## DATASET EXTRACT:
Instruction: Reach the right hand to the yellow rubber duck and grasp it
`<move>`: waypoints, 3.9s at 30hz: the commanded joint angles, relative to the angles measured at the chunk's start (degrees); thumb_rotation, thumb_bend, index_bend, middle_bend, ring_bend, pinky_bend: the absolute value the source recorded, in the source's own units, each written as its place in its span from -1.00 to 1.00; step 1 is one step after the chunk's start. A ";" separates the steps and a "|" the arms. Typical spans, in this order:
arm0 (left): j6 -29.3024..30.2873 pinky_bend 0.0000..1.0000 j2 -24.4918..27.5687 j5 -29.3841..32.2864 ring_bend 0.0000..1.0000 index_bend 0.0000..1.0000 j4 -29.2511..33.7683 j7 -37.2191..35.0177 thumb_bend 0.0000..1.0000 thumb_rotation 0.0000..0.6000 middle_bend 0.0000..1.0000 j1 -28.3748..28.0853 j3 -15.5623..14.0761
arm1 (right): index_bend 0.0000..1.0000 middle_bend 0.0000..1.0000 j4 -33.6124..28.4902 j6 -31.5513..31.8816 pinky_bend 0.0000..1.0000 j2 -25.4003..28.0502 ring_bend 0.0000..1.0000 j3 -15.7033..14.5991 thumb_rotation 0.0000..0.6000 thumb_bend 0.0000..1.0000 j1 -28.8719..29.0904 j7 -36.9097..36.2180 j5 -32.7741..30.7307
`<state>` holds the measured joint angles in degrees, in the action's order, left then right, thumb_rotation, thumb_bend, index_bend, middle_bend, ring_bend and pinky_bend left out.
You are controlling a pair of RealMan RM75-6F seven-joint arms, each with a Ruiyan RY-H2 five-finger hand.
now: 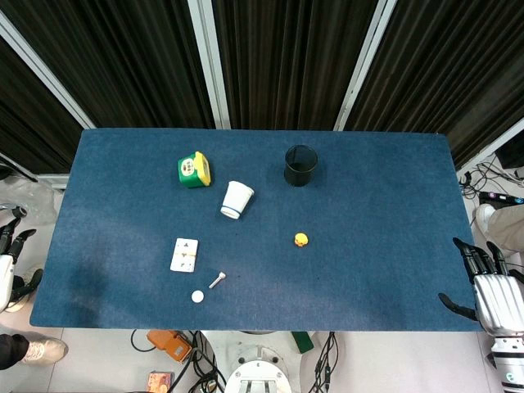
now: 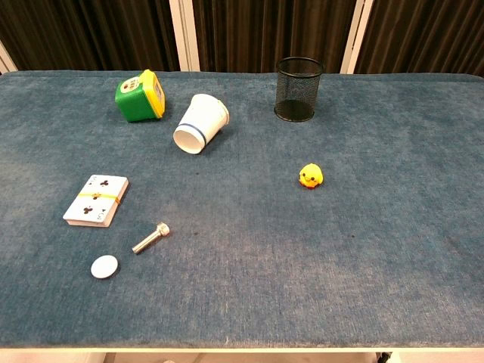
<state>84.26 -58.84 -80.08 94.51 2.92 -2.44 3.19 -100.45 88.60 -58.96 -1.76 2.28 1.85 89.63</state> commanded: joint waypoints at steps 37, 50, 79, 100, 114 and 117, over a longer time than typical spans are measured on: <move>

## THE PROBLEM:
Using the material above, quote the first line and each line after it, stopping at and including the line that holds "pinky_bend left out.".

## TASK OUTPUT:
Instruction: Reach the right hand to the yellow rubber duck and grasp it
`<move>`: waypoints, 3.9s at 30hz: the commanded joint angles, relative to the angles measured at the chunk's start (degrees); thumb_rotation, thumb_bend, index_bend, middle_bend, ring_bend, pinky_bend: the absolute value the source recorded, in the source's own units, each written as its place in its span from -1.00 to 1.00; step 1 is one step after the chunk's start. A ";" separates the steps and a "|" the arms. Typical spans, in this order:
arm0 (left): j6 -29.3024..30.2873 pinky_bend 0.0000..1.0000 j2 -24.4918..27.5687 j5 -29.3841..32.2864 ring_bend 0.0000..1.0000 index_bend 0.0000..1.0000 j4 -29.2511..33.7683 j7 -37.2191..35.0177 thumb_bend 0.0000..1.0000 thumb_rotation 0.0000..0.6000 middle_bend 0.0000..1.0000 j1 -28.3748..28.0853 j3 -15.5623..14.0761
arm1 (right): index_bend 0.0000..1.0000 middle_bend 0.0000..1.0000 j4 -33.6124..28.4902 j6 -31.5513..31.8816 pinky_bend 0.0000..1.0000 j2 -25.4003..28.0502 ring_bend 0.0000..1.0000 j3 -15.7033..14.5991 thumb_rotation 0.0000..0.6000 thumb_bend 0.0000..1.0000 j1 -28.8719..29.0904 j7 -36.9097..36.2180 j5 -32.7741..30.7307
`<state>` holds the measured joint angles in degrees, in the action's order, left then right, thumb_rotation, thumb_bend, index_bend, middle_bend, ring_bend and pinky_bend left out.

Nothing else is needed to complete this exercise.